Assignment:
Of the lines below, write out exactly those from the line with "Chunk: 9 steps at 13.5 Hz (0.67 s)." through the line with "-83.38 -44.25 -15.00", both included, and skip the rest.

Supplied records:
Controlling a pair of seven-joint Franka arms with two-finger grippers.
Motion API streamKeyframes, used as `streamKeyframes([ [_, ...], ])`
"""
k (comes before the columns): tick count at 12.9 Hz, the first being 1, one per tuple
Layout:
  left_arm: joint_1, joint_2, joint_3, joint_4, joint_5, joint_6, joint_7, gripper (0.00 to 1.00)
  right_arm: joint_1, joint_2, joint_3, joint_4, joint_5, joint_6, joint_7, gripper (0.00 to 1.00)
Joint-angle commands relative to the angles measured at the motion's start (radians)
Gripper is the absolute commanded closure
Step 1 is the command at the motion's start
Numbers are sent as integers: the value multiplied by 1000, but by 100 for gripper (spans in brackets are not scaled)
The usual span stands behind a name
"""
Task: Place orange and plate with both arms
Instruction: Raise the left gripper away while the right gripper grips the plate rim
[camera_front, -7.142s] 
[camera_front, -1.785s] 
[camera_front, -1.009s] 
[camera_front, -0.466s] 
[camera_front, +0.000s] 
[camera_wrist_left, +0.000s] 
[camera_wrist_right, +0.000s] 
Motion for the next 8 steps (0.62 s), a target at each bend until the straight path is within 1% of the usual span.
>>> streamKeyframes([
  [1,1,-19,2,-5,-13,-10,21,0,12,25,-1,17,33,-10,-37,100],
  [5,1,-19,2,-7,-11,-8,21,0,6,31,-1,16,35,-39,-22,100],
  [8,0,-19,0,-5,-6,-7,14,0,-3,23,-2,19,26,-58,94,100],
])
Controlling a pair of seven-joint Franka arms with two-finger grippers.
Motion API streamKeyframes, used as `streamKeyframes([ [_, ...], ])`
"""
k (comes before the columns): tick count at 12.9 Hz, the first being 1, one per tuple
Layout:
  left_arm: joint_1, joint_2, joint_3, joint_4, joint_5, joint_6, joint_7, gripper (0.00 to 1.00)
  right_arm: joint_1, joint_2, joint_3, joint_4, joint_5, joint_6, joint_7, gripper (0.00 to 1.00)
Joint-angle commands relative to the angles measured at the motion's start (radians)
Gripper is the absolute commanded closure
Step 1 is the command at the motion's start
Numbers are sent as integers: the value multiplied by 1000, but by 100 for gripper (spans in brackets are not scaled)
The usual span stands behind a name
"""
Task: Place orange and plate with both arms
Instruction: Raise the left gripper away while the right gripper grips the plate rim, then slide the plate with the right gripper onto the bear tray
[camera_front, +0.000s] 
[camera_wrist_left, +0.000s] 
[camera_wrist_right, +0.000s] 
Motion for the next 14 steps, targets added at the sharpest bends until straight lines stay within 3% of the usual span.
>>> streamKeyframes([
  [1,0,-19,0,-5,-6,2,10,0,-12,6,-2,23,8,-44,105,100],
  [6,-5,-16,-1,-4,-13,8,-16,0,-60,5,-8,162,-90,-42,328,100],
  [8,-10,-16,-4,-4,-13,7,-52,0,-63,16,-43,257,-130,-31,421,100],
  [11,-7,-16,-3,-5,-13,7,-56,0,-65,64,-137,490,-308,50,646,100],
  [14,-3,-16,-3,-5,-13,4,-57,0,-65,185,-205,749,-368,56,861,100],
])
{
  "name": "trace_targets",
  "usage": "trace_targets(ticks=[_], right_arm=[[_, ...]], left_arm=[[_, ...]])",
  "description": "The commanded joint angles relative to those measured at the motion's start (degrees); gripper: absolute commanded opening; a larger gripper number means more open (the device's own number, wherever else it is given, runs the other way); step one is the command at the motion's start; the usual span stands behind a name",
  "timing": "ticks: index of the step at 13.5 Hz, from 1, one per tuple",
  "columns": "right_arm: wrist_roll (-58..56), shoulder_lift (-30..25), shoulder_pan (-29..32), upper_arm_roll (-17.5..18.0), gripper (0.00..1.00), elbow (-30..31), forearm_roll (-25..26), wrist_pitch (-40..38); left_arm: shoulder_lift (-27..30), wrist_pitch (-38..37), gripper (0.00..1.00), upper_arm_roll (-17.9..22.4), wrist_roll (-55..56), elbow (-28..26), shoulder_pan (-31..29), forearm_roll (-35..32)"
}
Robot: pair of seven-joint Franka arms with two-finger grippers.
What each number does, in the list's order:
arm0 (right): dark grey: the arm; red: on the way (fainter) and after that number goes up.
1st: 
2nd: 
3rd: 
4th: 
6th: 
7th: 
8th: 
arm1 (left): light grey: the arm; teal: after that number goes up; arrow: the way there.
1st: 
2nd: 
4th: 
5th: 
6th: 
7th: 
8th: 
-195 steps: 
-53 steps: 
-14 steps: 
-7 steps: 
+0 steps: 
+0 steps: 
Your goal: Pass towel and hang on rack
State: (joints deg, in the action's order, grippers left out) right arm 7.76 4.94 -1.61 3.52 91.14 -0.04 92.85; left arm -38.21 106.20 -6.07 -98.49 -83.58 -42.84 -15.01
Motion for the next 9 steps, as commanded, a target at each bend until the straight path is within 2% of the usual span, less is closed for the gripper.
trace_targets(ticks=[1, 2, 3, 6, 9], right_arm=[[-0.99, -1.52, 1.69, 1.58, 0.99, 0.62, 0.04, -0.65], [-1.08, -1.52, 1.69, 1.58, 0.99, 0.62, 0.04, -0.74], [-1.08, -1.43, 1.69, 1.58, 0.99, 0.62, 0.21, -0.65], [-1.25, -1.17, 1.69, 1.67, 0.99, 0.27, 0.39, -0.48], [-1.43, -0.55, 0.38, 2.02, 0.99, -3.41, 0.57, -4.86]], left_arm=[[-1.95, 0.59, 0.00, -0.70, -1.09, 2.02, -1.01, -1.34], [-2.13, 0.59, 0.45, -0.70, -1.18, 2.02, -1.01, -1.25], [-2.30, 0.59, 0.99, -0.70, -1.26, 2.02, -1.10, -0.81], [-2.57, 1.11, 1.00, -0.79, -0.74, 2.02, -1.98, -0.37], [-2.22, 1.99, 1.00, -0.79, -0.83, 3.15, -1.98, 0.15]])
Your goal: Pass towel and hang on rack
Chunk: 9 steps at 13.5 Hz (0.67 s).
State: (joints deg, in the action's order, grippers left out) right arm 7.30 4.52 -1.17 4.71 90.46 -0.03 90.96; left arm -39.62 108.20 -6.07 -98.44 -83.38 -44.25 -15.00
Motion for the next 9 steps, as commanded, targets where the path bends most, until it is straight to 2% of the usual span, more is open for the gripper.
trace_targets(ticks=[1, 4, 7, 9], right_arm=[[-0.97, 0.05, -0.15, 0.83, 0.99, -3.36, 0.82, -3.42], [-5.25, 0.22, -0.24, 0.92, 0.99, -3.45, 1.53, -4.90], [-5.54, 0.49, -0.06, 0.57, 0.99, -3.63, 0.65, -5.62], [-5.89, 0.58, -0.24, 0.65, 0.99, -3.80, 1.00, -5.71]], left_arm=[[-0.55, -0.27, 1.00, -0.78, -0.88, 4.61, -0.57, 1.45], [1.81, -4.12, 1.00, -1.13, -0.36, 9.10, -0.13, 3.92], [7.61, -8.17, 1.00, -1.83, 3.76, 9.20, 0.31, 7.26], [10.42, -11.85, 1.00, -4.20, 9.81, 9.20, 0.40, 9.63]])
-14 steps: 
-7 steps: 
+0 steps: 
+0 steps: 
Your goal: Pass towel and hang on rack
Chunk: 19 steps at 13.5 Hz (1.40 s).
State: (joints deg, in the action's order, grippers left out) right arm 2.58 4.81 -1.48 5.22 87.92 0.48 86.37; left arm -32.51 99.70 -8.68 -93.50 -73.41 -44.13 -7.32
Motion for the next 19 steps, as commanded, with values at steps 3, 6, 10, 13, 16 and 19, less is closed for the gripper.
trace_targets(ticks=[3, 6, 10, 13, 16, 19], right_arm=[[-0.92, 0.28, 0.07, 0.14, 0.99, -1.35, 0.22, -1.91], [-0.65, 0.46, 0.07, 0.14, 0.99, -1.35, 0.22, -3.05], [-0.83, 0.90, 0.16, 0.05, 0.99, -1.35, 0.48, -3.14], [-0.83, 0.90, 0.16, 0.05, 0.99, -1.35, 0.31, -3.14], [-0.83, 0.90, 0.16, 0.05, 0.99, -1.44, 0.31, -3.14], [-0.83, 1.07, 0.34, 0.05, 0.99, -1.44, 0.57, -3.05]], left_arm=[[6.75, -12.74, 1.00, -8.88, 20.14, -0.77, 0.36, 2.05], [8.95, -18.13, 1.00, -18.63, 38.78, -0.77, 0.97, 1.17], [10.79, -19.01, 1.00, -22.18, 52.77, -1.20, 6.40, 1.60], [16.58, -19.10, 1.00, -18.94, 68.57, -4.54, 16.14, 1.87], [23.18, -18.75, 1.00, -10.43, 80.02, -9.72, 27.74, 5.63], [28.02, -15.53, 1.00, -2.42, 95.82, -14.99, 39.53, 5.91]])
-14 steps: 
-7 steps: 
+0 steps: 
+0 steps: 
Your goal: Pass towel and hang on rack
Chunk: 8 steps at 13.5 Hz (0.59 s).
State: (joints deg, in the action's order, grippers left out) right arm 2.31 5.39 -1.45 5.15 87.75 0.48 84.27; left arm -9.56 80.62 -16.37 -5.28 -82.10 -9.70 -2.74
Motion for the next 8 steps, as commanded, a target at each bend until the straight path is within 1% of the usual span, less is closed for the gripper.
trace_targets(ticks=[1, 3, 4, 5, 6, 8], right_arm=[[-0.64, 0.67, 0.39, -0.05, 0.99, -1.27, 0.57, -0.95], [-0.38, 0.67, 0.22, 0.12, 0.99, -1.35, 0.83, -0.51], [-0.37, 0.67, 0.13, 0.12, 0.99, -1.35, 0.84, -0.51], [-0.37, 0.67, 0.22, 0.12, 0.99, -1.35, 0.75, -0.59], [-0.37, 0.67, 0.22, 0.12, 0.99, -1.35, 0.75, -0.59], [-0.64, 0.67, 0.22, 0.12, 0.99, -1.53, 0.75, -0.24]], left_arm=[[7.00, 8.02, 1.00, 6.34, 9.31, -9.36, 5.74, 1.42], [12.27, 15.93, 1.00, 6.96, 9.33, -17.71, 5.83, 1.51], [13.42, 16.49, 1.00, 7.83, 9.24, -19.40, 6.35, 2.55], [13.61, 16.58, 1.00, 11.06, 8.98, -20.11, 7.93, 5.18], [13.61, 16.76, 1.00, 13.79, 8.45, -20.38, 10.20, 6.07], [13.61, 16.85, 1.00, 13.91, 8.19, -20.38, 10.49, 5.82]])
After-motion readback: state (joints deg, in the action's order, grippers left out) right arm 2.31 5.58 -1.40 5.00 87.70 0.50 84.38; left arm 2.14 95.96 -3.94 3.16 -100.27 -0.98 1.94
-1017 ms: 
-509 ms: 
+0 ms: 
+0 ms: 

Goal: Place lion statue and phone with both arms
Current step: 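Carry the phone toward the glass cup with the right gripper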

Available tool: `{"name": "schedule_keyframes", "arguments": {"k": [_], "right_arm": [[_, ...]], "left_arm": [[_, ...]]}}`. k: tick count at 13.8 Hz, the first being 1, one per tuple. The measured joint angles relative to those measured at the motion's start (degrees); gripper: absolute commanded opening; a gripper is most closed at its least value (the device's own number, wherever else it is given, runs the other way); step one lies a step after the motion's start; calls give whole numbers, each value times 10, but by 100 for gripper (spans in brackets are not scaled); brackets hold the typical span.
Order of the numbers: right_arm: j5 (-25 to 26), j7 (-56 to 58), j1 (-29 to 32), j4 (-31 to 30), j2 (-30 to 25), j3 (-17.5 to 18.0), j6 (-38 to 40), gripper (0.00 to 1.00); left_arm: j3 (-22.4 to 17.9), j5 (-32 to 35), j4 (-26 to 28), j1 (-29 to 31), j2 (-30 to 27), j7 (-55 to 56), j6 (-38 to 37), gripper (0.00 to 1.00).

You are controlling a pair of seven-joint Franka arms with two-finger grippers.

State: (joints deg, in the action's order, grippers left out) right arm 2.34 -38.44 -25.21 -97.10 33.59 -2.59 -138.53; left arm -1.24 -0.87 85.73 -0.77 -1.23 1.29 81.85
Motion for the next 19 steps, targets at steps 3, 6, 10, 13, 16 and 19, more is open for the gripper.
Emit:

Response to this task:
Chunk: 9 steps at 13.5 Hz (0.67 s).
State: (joints deg, in the action's order, grippers left out) right arm 7.30 4.52 -1.17 4.71 90.46 -0.03 90.96; left arm -39.62 108.20 -6.07 -98.44 -83.38 -44.25 -15.00

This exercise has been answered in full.